Zusammen mit einem Team von Elektroingenieuren und Biologen hat Jerome Pine, Neurophysiker am California Institute of Technology in Pasadena, eine mikroskopische Silizium-Landschaft geschaffen, die einzelne Neuronen einschließt, ihnen aber gleichzeitig erlaubt, untereinander Verbindungen herzustellen. Der Chip besitzt 16 winzige Schächte mit einem Durchmesser von ca. 1/40 Millimetern, ausgestattet mit kurzen Tunneln, die an die Oberfläche führen. In jeden Schacht positionierten die Forscher eine Gehirnzelle eines Rattenembryos. Als die Zellen wuchsen, entwickelten sie lange Dendriten, welche durch die Tunnel zu den benachbarten Schächten führten. Drähte im darunterliegenden Silizium überwachten das elektrische Verhalten der Neuronen.

Schließlich etablierten die Dendriten Kontakte zu den Nervenfasern der benachbarten Zellen und stellten eine normale elektrische Aktivität her. „Die größte Herausforderung”, sagt Pines, „ist jetzt die Aufrechterhaltung eines gesunden Netzwerks.” Bisher waren die Forscher lediglich in der Lage, die Zellen zwei Wochen lang am Leben zu halten. Sobald sie es schaffen, den Schaltkreis etwa einen Monat lang arbeiten zu lassen, könnten sie vielleicht untersuchen, wie kleine Gruppen von Neuronen „lernen”, wenn sie wiederholt stimuliert werden.

„Die Arbeit wird mit Sicherheit für zukünftige medizinische Anwendungen sehr wichtig sein”, meint Peter Fromherz, Neurophysiker am Max-Planck-Institut für Biochemie in München.
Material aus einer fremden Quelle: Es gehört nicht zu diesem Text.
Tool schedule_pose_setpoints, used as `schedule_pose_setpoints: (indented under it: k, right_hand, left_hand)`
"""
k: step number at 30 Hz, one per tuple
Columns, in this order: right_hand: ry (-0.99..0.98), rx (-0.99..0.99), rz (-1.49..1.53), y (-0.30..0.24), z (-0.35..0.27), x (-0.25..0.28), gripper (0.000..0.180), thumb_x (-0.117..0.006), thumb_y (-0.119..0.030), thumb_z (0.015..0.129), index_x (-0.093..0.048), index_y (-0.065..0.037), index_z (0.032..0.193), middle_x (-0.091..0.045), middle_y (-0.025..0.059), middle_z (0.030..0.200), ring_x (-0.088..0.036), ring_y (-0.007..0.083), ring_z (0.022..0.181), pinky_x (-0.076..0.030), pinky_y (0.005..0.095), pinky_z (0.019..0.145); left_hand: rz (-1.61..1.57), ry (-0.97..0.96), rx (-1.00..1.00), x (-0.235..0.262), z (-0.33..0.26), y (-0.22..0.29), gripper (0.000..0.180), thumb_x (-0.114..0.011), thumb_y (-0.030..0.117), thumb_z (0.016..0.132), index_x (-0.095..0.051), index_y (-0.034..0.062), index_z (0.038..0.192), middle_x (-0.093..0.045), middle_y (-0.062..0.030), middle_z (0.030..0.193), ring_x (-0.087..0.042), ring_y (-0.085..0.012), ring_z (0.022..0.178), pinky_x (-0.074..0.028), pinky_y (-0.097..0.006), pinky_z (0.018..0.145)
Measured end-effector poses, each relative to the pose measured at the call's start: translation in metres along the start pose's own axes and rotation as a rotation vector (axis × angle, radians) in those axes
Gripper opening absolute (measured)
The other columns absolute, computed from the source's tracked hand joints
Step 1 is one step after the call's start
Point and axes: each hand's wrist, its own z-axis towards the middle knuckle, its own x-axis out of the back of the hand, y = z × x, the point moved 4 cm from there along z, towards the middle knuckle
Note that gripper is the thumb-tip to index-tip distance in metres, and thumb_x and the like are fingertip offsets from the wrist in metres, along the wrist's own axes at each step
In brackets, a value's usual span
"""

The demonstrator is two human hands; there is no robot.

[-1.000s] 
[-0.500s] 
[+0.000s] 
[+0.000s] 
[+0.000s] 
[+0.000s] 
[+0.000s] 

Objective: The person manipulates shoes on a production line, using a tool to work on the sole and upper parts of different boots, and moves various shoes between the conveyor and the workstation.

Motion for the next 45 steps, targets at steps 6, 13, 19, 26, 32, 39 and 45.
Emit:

Er arbeitet ebenfalls daran, Neuronen mit Siliziumbauteilen zu verbinden. „Die Netzhaut mit ihrer planen Struktur ist vielleicht das beste System, um mit flachen Neurochips möglicherweise imitiert zu werden”, sagt er. Doch solche Anwendungen liegen noch in weiter Ferne. Pine warnt: „ Rechnen Sie besser nicht mit irgendwelchen Erfolgen während unserer Lebenszeit.”